Two lines in the data below mark the range: the one with "Segment out yellow" and the one with "Segment out black backdrop". Return both, along with every line between them, exactly.

- Records to use
== Segment start ==

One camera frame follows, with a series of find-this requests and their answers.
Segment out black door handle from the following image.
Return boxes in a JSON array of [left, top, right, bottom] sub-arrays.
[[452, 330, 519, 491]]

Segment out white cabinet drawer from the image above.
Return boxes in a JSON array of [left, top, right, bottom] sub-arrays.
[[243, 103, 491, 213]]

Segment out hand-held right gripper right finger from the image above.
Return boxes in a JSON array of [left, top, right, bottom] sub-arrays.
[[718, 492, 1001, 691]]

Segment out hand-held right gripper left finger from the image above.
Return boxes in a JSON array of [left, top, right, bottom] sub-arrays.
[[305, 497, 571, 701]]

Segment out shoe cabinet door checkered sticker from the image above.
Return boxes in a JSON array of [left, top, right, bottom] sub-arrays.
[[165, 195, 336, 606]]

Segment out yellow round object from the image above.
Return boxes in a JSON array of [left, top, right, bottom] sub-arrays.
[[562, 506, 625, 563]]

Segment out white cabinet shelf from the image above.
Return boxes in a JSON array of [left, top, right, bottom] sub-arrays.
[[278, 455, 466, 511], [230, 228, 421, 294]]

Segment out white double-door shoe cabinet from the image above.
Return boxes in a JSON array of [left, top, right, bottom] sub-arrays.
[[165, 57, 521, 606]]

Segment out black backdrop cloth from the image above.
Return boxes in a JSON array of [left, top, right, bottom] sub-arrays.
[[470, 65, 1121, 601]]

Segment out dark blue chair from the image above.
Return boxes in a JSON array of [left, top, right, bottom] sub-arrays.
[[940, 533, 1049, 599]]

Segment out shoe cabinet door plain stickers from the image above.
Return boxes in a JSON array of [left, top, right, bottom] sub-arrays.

== Segment end ==

- Task response
Segment out yellow round object from the image above.
Return boxes in a JSON array of [left, top, right, bottom] sub-arrays.
[[562, 506, 625, 563]]

Segment out white cabinet shelf from the image above.
Return boxes in a JSON array of [left, top, right, bottom] sub-arrays.
[[278, 455, 466, 511], [230, 228, 421, 294]]

Segment out white double-door shoe cabinet from the image above.
Return boxes in a JSON array of [left, top, right, bottom] sub-arrays.
[[165, 57, 521, 606]]

Segment out black backdrop cloth from the image above.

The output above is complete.